▶ Aim of the task:
An exact reproduction is needed of every line from the beginning of the data down to and including the line that contains "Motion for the", minus the pictures.

▶ Data provided:
══════════
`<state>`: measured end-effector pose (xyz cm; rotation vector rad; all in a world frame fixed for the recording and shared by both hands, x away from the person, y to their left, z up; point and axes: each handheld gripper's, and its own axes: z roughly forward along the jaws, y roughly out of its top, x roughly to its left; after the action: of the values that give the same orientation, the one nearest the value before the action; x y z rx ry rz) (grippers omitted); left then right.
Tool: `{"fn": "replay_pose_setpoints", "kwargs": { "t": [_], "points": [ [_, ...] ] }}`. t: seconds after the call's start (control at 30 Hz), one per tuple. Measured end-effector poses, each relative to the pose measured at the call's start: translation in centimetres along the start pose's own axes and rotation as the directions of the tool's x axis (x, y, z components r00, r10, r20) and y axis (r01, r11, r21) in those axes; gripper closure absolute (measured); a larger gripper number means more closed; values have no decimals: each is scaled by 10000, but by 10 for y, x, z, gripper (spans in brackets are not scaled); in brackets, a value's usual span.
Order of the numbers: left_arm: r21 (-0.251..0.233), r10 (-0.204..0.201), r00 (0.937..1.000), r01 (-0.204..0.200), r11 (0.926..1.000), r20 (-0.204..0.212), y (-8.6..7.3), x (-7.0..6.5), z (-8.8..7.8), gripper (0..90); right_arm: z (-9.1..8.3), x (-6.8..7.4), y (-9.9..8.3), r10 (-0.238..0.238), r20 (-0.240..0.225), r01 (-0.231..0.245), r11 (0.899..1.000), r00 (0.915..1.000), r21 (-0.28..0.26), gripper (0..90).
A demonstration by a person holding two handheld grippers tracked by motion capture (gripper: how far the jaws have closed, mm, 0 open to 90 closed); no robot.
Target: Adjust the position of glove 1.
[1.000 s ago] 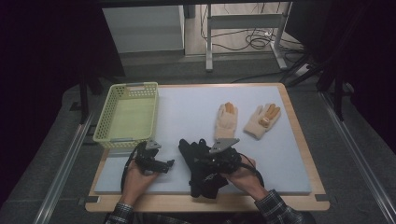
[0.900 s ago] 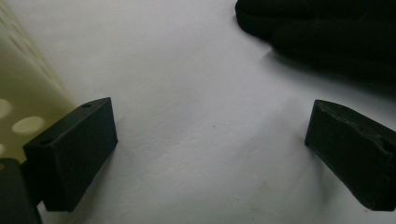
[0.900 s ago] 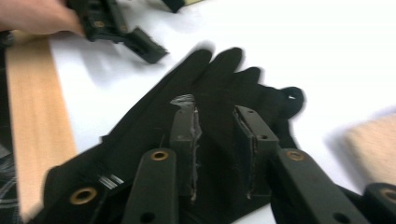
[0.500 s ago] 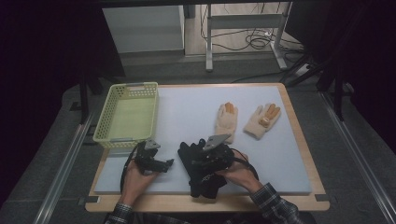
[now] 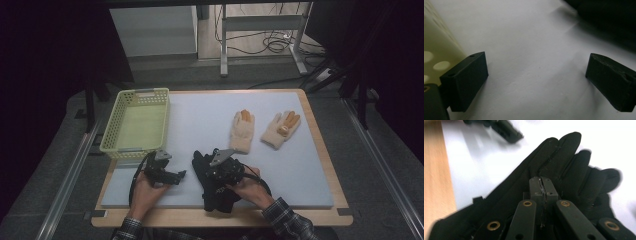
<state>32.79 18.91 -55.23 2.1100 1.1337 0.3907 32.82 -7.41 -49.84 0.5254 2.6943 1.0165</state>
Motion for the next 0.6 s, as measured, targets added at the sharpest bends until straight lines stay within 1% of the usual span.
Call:
{"fn": "replay_pose_setpoints", "kwargs": {
  "t": [0.03,0.1,0.2,0.23,0.27,0.3,0.33,0.37,0.4,0.43,0.47,0.5,0.53,0.57,0.6],
  "points": [
    [40,46,10000,-46,10000,3,0,0,0,41,-9,2,3,255,210,-253,9996,9995,-106,887],
    [32,42,10000,-42,10000,1,0,0,0,41,-20,4,6,428,487,-420,9990,9979,-173,886],
    [37,42,10000,-42,10000,3,0,0,0,41,-32,10,9,749,877,-735,9971,9933,-192,887],
    [37,42,10000,-42,10000,3,0,0,0,41,-32,10,9,749,877,-735,9971,9933,-192,887],
    [30,49,10000,-49,10000,3,0,0,0,41,-38,13,10,1006,1175,-995,9949,9880,-154,887],
    [30,49,10000,-49,10000,3,0,0,0,41,-38,13,10,1006,1175,-995,9949,9880,-154,887],
    [29,52,10000,-52,10000,0,0,0,0,41,-41,18,12,1429,1478,-1421,9897,9786,-161,887],
    [29,52,10000,-52,10000,0,0,0,0,41,-41,18,12,1429,1478,-1421,9897,9786,-161,887],
    [25,50,10000,-50,10000,-2,0,0,0,41,-41,23,12,1763,1624,-1747,9843,9708,-240,887],
    [25,50,10000,-50,10000,-2,0,0,0,41,-41,23,12,1763,1624,-1747,9843,9708,-240,887],
    [32,51,10000,-51,10000,-3,0,0,0,41,-36,26,12,2083,1750,-2035,9780,9623,-455,886],
    [32,49,10000,-49,10000,-4,0,0,0,41,-36,26,12,2083,1750,-2035,9780,9623,-455,886],
    [30,51,10000,-51,10000,-6,0,0,0,41,-27,23,9,2275,1797,-2229,9738,9571,-459,881],
    [30,51,10000,-51,10000,-6,0,0,0,41,-27,23,9,2275,1797,-2229,9738,9571,-459,881],
    [-18,-8,10000,8,10000,-12,0,0,0,41,-17,18,3,2396,1692,-2350,9708,9560,-472,855]
  ]
}}
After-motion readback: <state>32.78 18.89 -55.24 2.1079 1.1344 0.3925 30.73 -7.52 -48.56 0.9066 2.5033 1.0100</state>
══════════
▶ Task response:
`<state>`: measured end-effector pose (xyz cm; rotation vector rad; all in a world frame fixed for the recording and shared by both hands, x away from the person, y to their left, z up; point and axes: each handheld gripper's, and its own axes: z roughly forward along the jaws, y roughly out of its top, x roughly to its left; after the action: of the values that give the same orientation, the one nearest the value before the action; x y z rx ry rz) (grippers omitted); left then right.
Tool: `{"fn": "replay_pose_setpoints", "kwargs": { "t": [_], "points": [ [_, ...] ] }}`. t: seconds after the call's start (control at 30 Hz), one per tuple. Measured end-effector poses, each relative to the pose measured at the call's start: translation in centimetres along the start pose's own axes and rotation as the directions of the tool's x axis (x, y, z components r00, r10, r20) and y axis (r01, r11, r21) in those axes; gripper closure absolute (measured); a larger gripper number means more closed; values have no decimals: each is scaled by 10000, but by 10 for y, x, z, gripper (spans in brackets are not scaled); in brackets, a value's usual span.
Order of the numbers: left_arm: r21 (-0.251..0.233), r10 (-0.204..0.201), r00 (0.937..1.000), r01 (-0.204..0.200), r11 (0.926..1.000), r20 (-0.204..0.212), y (-8.6..7.3), x (-7.0..6.5), z (-8.8..7.8), gripper (0..90); right_arm: z (-9.1..8.3), x (-6.8..7.4), y (-9.9..8.3), r10 (-0.238..0.238), r20 (-0.240..0.225), r01 (-0.231..0.245), r11 (0.899..1.000), r00 (0.915..1.000), r21 (-0.28..0.26), gripper (0..90).
A demonstration by a person holding two handheld grippers tracked by motion capture (gripper: how far the jaws have closed, mm, 0 open to 90 closed); no robot.
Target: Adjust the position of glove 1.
[1.000 s ago] 
[0.900 s ago] 
[0.900 s ago] 
[0.500 s ago] 
[now] 
<state>32.79 18.91 -55.23 2.1100 1.1337 0.3907 32.82 -7.41 -49.84 0.5254 2.6943 1.0165</state>
Motion for the next 0.6 s, as measured, targets added at the sharpest bends until straight lines stay within 1% of the usual span.

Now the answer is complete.